Two issues need to be clearly stated regarding “encounter” as a method of policing – it is not a specified lawful technique of policing in any democracy and it eliminates three stages of maintenance of public order present in the criminal justice system, namely, investigation, prosecution and adjudication. Evidently, this approach bulldozes the criminal justice system and is prone to misuse.
Merriam-Webster dictionary gives the following meanings of encounter:
1. a) to meet as an adversary or enemy;
b) to engage in conflict with;
2. to come upon face-to-face and
3. to come upon or experience especially unexpectedly.
Clearly, “unexpectedness”, conflict and adversariality along with a planned engagement are built into encounter. In contemporary police strategy, encounter is primarily a planned one-sided action, and, as in this case, is politically motivated. In this method, there is no need to protect the police personnel under Sections 96-106 of the Indian Penal Code, which ensure the right to private defence.

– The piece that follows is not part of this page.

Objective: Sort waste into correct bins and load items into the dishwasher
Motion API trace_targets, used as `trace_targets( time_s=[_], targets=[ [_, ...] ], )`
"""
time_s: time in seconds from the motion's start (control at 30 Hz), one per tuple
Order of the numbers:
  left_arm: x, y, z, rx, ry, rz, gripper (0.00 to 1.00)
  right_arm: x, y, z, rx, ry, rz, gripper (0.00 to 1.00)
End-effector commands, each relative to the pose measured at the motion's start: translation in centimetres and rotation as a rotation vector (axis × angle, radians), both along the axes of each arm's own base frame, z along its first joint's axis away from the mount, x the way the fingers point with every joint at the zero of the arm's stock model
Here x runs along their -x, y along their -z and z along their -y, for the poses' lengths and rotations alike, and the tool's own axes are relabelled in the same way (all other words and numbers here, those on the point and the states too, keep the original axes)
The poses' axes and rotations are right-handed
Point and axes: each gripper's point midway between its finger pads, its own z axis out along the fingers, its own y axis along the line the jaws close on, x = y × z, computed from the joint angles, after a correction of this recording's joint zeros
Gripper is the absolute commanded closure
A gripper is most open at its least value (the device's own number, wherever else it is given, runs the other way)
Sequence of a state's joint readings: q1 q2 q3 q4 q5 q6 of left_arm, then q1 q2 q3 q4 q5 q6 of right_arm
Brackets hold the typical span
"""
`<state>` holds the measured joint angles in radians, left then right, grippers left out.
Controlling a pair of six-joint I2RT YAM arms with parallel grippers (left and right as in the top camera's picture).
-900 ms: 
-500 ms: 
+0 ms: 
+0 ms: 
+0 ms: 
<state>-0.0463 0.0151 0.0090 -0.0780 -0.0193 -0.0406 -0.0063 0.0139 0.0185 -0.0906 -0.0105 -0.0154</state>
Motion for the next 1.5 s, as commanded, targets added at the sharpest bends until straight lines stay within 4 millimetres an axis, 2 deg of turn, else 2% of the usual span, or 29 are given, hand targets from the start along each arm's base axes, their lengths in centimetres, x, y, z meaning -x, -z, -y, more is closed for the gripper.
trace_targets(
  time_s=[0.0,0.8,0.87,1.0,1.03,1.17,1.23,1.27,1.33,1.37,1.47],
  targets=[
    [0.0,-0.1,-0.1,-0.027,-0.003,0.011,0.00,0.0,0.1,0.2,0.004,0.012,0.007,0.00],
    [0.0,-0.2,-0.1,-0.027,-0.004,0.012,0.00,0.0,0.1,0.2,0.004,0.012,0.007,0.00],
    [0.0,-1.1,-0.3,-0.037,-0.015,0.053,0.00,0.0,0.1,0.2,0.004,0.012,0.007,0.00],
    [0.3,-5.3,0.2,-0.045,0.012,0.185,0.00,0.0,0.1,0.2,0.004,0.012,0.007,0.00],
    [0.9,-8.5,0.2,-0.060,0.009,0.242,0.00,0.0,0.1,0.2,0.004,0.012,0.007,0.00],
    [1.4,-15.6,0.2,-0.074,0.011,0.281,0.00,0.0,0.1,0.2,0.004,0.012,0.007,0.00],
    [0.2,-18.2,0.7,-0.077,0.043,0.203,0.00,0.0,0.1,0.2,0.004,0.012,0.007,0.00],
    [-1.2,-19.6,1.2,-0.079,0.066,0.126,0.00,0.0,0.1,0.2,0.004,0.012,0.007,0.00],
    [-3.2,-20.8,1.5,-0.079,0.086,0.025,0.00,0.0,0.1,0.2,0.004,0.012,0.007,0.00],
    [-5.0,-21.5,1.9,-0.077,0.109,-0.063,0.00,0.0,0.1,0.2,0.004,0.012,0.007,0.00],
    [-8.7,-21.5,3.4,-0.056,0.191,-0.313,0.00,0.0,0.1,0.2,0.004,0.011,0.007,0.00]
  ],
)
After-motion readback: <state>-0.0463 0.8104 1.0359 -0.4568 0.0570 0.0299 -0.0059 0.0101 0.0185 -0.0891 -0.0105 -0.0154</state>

Criticised worldwide as an undesirable policing method, encounter has been on an upswing in India since the 1990s. The most reported police encounters have been prefixed with “fake”. Between 1993 and 2009, over 2,500 encounters were brought to the notice of the National Human Rights Commission. At least 1,224 of them were reported to be fake. A fake encounter amounts to murder and when public complaints reach the judiciary, the police seek protection behind self-defence and the accused being a dreaded criminal or trying to evade arrest. Both pretexts have spaces in the Criminal Procedure Code.
The matter was adjudicated by the Supreme Court in the Extra-Judicial Execution Victim Families Association and Others vs Union of India and Others in 2012. Following a five-year hearing, Justice Madan Lokur pronounced on July 14, 2017 that the right to self-defence or private defence and the use of excessive force or retaliatory force do not fall in the same basket.
Admitting the police’s right to self-defence, the judgment asserted that if the police employ excessive force or punitive measures, they become aggressors and commit crimes that are punishable by law. The apex court stated: “There is qualitative difference between use of force in an operation and use of such deadly force that is akin to using a sledgehammer to kill a fly; one is an act of self-defence while the other is an act of retaliation.”
In Om Prakash & Ors vs State of Jharkhand & Anr., the Supreme Court, said on September 26, 2012: “It is not the duty of police officers to kill the accused merely because he is a dreaded criminal.”
The National Human Rights Commission has decried encounter as a method of policing and given elaborate instructions for the police to adhere to in order to minimise encounters. In Prakash Kadam vs Ramprasad Vishwanath Gupta in 2011, the Supreme Court said: “Trigger-happy policemen who think that they can kill people in the name of ‘encounter’ and get away with it should know that gallows await them.”
However, not only do they still get away, but with a strong political support, the police are inventing new safe methods. A malfunctioning institution of law is indeed perilous for democracy.
Ajay K. Mehra is a political scientist. He was Atal Bihari Vajpayee Senior Fellow at the Nehru Memorial Museum and Library, New Delhi, 2019–21.